> _What you need to do_: Give the number of lines in the data that contain the word "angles"; no other text is needed.

> _Available data_:
..............................
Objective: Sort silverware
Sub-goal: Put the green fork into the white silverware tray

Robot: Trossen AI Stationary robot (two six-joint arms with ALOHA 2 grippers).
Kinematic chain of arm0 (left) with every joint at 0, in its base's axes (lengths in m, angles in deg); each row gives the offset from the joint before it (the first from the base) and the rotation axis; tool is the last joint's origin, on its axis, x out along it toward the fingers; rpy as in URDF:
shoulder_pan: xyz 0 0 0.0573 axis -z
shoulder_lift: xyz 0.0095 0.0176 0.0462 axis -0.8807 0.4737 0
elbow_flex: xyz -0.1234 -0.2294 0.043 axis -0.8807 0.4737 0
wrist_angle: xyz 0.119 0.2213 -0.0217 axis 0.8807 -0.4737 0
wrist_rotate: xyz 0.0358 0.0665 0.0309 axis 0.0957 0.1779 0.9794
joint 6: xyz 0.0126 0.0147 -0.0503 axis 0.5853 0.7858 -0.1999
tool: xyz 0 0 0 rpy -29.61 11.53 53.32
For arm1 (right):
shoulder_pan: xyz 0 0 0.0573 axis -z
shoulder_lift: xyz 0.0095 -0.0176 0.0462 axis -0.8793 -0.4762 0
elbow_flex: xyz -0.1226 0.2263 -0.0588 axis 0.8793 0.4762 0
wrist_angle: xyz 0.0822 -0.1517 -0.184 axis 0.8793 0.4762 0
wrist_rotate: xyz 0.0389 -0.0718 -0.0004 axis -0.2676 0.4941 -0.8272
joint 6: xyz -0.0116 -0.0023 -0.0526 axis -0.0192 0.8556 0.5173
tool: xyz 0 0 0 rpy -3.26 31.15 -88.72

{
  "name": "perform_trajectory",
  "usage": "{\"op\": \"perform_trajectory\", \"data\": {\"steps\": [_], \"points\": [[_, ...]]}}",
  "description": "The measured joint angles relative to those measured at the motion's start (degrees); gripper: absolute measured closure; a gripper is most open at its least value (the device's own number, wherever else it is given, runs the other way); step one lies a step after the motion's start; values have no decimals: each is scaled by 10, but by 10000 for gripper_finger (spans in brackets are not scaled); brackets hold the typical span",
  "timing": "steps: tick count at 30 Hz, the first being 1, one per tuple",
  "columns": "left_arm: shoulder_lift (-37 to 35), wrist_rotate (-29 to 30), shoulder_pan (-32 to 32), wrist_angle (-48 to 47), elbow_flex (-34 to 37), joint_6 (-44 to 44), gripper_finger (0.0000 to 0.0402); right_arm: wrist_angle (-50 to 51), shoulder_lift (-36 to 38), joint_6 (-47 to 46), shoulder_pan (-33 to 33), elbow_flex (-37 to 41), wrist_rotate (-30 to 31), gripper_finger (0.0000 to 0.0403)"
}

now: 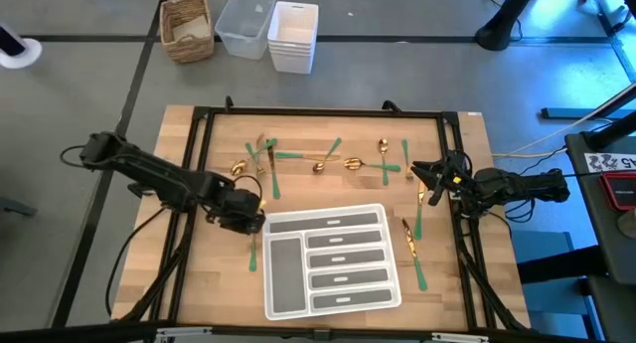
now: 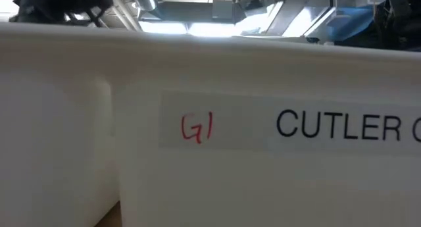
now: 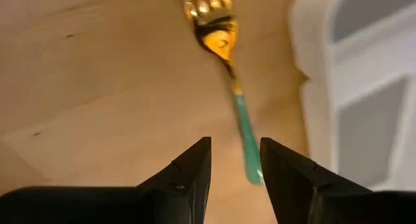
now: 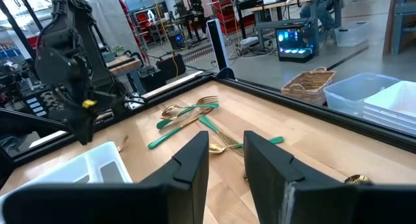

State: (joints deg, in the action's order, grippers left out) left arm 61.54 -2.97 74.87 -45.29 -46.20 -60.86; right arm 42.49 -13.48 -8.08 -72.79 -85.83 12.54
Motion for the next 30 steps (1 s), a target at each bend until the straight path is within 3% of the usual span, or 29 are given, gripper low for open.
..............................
> _Exercise answer_: 2